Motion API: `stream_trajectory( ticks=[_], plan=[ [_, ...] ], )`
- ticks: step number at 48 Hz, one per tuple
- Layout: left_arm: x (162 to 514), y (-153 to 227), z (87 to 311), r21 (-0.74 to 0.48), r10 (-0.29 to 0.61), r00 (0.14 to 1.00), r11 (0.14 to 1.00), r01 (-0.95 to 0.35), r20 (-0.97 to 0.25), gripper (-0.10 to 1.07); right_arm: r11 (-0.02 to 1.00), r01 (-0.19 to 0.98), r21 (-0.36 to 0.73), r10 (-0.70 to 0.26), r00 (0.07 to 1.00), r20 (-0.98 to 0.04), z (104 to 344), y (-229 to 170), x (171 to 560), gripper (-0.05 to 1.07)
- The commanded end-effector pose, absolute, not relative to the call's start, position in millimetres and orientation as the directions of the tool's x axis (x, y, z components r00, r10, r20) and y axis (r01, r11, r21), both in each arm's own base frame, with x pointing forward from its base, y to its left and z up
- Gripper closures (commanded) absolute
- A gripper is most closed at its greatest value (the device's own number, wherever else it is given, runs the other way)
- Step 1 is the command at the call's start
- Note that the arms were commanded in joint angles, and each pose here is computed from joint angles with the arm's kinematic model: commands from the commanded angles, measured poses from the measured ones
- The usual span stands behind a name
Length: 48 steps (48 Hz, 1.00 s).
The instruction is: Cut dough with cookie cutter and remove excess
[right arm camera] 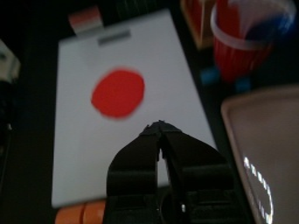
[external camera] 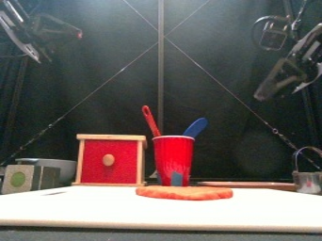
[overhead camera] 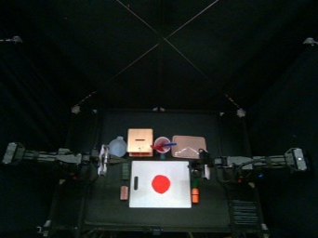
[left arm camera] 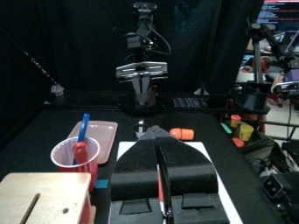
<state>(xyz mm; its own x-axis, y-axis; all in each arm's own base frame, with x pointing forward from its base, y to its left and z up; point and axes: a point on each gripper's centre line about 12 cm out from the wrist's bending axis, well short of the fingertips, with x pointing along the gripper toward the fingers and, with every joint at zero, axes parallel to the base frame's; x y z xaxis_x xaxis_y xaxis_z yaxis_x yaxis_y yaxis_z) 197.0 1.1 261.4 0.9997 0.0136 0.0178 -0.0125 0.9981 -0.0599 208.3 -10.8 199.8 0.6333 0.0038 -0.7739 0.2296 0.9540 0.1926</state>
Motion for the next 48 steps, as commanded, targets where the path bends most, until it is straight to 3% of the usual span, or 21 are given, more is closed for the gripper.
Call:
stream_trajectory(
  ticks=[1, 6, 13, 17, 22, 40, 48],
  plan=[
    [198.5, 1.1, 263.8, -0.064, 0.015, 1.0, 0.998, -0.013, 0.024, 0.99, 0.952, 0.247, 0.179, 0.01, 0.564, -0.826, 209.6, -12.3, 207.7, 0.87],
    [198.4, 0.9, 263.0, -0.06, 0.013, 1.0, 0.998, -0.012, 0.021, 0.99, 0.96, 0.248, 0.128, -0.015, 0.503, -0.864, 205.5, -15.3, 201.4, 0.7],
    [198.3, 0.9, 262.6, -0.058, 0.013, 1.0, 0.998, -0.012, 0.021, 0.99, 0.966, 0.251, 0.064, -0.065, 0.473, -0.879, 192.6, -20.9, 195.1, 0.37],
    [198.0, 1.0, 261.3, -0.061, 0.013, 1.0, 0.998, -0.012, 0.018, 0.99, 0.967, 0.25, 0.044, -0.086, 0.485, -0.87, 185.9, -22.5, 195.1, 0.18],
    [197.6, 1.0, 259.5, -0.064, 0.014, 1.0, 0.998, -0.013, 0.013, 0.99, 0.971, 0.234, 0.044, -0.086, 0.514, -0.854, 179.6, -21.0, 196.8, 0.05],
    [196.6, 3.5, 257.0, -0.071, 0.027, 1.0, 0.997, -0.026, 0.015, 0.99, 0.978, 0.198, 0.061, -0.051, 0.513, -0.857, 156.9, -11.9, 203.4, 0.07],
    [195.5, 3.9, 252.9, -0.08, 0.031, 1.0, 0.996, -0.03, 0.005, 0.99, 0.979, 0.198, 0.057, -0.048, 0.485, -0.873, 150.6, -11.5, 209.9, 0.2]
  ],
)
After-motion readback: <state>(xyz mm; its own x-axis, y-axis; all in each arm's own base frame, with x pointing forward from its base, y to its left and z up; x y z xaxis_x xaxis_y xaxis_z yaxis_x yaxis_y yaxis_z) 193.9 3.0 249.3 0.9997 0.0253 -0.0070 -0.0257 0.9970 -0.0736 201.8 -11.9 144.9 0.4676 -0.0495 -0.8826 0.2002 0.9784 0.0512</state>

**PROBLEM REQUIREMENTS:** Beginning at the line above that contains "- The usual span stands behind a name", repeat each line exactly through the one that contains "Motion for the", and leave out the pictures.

**RESPONSE:**
- The usual span stands behind a name
Length: 48 steps (48 Hz, 1.00 s).
The instruction is: Cut dough with cookie cutter and remove excess
[right arm camera] 
[external camera] 
[overhead camera] 
[left arm camera] 
<state>(xyz mm; its own x-axis, y-axis; all in each arm's own base frame, with x pointing forward from its base, y to its left and z up; point and axes: a point on each gripper's centre line about 12 cm out from the wrist's bending axis, well short of the fingertips, with x pointing along the gripper toward the fingers and, with every joint at zero, axes parallel to the base frame's; x y z xaxis_x xaxis_y xaxis_z yaxis_x yaxis_y yaxis_z) 197.0 1.1 261.4 0.9997 0.0136 0.0178 -0.0125 0.9981 -0.0599 208.3 -10.8 199.8 0.6333 0.0038 -0.7739 0.2296 0.9540 0.1926</state>
Motion for the next 48 steps, as commanded, targets where the path bends most, until it is straight to 3% of the usual span, or 21 are given, more is closed for the gripper.

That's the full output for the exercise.